Martin Carcasson: My initial training was all about debate. Um, and I ran debate classes. I was never on a debate team, but I, but I taught those argumentation debate classes, um, and I started getting a little bit more and more frustrated because, you know, the better debaters always won. Not necessarily the best argument and, and going back and forth.

Martin Carcasson: Um, but then I, I was doing a lot of work with cl Clinton's race initiative at the beginning of his. Second term. Um, and part of that was they designed materials to help communities have better conversations about race. And that's actually what introduced me to dialogue and deliberation as these two kind of alternative tools to debate.

Martin Carcasson: [00:04:00] Uh, and for a while, I kind of, uh, uh, did what a lot of dialogue and deliberation people do is I kind of became very anti debate, right?

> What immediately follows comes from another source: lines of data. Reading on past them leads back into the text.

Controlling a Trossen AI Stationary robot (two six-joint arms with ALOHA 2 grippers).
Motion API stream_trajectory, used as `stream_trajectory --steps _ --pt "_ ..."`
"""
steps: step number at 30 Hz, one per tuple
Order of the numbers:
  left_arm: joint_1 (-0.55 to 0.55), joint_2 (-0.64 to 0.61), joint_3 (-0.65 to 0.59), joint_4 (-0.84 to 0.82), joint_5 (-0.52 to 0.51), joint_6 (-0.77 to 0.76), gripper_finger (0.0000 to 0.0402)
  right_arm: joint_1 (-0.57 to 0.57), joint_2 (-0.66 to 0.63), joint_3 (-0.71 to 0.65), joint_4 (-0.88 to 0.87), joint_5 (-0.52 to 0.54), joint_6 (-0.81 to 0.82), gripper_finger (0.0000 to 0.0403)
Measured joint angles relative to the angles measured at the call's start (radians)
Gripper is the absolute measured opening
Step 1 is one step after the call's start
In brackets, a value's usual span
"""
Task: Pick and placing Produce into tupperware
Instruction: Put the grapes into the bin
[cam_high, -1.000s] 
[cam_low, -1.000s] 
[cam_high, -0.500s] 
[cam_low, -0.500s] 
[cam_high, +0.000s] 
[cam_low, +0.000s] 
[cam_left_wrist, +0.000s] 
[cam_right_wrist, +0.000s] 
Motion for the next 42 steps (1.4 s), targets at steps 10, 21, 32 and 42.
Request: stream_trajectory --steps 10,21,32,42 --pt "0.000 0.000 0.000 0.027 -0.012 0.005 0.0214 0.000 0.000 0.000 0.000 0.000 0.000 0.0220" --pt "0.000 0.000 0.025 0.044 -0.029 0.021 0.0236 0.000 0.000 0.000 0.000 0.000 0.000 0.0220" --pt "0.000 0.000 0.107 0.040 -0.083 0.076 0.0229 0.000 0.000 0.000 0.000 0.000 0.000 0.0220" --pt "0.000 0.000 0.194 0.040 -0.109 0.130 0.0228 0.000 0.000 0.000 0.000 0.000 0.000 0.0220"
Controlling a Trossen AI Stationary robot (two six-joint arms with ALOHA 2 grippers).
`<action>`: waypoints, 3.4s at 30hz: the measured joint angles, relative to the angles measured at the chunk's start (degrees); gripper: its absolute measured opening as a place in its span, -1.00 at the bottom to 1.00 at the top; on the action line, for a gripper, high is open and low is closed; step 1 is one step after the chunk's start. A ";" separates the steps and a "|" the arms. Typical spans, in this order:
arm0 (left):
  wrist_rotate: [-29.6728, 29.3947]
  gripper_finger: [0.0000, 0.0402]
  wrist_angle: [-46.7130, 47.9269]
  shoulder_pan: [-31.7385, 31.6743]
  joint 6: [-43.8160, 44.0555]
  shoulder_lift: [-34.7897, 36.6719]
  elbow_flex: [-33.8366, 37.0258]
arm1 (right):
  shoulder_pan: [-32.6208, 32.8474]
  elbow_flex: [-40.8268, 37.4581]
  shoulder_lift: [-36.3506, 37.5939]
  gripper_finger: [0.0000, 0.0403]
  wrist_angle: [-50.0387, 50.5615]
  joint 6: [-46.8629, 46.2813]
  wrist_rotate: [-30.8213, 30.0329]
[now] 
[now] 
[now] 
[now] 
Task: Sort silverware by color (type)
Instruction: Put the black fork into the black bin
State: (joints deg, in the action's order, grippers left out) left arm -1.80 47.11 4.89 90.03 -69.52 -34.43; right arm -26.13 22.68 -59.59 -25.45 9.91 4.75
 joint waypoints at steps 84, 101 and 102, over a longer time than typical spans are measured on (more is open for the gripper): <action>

Mm-hmm. Debate was bad. Dialogue and deliberation was good. Um, and I started kind of exploring that. Uh, for quite a bit. Uh, but one of the best organizations that do this work is NCDD, the National Coalition for Dialogue and Deliberation.

Martin Carcasson: And at their 2008 conference, uh, give a shout out to, uh, Pete Zumi from James Madison, university of Communication professor who was a debater. I. Uh, had a presentation there of like, it should be N-C-D-D-D Right. That you've thrown out debate. Right. Okay. Um, and he did this brilliant job of showing these, uh, charts and, and diagrams that dialogue deliberation, people would show of that basically had like the downside of debate compared to the upside of dialogue deliberation.

Martin Carcasson: Um, and, and it was a great charge. 'cause it was basically your, your, uh. You know, deliberating really badly, right? By focusing on the downside of one side versus the upside, the other side. Mm-hmm. So that kind of, [00:05:00] uh, created a, a, a shift and kind of going back to, you know, the good debate can be really valuable, right?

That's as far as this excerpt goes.